These are the key concepts you need to understand to accurately answer the question.

Concentration Changes
When we talk about concentration changes in a chemical equilibrium, we're looking at how adding or removing substances can shift the balance of a reaction. Imagine a chemical reaction where the reactants and products are constantly in a tug-of-war. If you add more reactants, the tug on the product side becomes stronger, shifting the equilibrium towards the products. Conversely, adding more products tips the balance back towards the reactants.

This is a direct result of Le Chatelier's principle, which states that a system at equilibrium will adjust to oppose any changes imposed on it. So, by altering the concentration, the reaction shifts to "counteract" the change, making it a dynamic and adaptable process.
Temperature Changes
Temperature changes can have a significant impact on chemical equilibria. This is because temperature affects the kinetic energy of molecules, thus influencing reaction rates. According to Le Chatelier's principle, if you heat up a reaction mixture, the equilibrium will shift in the endothermic direction, where heat is absorbed to reduce the impact of the added thermal energy. In contrast, cooling down the system shifts the equilibrium towards the exothermic direction, where heat is released.
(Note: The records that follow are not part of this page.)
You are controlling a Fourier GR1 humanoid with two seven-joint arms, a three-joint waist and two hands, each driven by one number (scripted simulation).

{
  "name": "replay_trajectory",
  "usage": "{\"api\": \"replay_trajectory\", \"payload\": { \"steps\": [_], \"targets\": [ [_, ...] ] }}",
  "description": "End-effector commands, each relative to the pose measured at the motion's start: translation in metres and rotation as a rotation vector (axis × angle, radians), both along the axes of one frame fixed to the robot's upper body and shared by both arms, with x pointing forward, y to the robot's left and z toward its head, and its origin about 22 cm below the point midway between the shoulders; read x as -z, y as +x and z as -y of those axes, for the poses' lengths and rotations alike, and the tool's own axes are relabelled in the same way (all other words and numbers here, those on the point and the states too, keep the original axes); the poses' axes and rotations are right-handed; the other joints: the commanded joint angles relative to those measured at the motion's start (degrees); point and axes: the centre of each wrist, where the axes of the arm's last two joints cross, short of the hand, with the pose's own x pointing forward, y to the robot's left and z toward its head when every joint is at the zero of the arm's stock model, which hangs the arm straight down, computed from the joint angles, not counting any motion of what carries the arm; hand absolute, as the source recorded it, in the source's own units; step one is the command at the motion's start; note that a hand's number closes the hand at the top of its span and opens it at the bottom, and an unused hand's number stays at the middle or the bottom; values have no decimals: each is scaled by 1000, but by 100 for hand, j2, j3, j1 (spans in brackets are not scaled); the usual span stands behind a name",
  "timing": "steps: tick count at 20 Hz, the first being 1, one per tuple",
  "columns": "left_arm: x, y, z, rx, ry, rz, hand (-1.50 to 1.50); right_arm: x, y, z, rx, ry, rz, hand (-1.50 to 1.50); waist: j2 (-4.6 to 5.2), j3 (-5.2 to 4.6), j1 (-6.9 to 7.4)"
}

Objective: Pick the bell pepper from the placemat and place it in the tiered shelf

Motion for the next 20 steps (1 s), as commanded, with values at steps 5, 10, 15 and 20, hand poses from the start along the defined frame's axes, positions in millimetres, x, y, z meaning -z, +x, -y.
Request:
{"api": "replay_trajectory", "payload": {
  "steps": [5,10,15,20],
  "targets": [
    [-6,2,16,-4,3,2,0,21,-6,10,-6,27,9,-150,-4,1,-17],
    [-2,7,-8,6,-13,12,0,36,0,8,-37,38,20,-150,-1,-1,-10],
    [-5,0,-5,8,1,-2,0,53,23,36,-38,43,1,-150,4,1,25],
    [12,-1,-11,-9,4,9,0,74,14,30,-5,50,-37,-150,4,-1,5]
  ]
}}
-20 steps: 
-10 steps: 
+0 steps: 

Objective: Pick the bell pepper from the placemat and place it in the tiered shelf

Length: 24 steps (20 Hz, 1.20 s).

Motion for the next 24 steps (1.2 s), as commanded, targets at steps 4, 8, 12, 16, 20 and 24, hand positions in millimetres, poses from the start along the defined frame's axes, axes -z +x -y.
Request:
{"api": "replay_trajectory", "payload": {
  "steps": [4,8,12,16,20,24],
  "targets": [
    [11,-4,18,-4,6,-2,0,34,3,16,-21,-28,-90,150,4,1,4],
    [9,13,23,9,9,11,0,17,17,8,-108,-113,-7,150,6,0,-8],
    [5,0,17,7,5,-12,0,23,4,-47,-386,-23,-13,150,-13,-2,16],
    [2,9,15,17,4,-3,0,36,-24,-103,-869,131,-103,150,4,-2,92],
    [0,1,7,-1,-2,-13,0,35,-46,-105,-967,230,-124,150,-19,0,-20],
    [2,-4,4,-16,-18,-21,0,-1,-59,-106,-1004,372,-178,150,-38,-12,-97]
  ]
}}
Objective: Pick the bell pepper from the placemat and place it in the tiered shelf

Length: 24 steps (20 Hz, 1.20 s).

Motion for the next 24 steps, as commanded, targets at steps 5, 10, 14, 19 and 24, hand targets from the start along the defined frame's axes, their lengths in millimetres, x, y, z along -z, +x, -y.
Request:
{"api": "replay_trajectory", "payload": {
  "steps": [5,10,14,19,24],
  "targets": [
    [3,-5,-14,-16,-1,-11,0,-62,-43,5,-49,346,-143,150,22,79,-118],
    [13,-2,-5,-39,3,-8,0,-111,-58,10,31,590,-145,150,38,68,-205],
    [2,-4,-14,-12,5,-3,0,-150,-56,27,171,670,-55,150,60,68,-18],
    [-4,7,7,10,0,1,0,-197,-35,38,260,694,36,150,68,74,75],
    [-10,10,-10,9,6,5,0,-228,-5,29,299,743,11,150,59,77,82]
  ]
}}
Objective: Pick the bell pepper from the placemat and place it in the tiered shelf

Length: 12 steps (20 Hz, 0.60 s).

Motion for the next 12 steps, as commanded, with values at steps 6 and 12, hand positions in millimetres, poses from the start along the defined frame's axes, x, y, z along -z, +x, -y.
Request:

Importantly, while concentration and pressure changes shift equilibrium without altering the equilibrium constant ( K ), temperature changes can actually change the value of K . This is because temperature impacts the energy profiles of the reactions involved, favoring either the forward or backward reaction, consequently altering the ratio of products to reactants at equilibrium.
Pressure Changes
Pressure changes primarily affect equilibria involving gaseous reactions. If you increase the pressure by decreasing the volume of the reaction vessel, the system will respond by shifting the equilibrium towards the side of the reaction with fewer moles of gas. This helps to alleviate the pressure change. It's like trying to fit too many people in a small room; the system wants to minimize crowding.

Conversely, reducing the pressure by increasing the volume shifts the equilibrium towards the side with more moles of gas. This adjustment helps to "occupy" the newly available space, stabilizing the pressure change imposed.
  • Adding an inert gas at constant volume doesn’t affect the equilibrium position as it doesn't change the partial pressures of reactants or products.
Equilibrium Constant
The equilibrium constant (K) is a critical value in chemical reactions, reflecting the ratio of product concentrations to reactant concentrations at equilibrium. Each reaction has its own unique K value, which remains constant as long as the temperature doesn't change.

However, if temperature changes, K will change because the reaction kinetics are affected. For example, suppose a reaction is exothermic (releases heat). In that case, increasing the temperature will shift the equilibrium towards the reactants, resulting in a lower K value. The opposite is true for endothermic reactions.

Therefore, while factors like concentration, pressure, or a catalyst influence the position of equilibrium, they do not alter the equilibrium constant, making temperature the sole factor that can change K .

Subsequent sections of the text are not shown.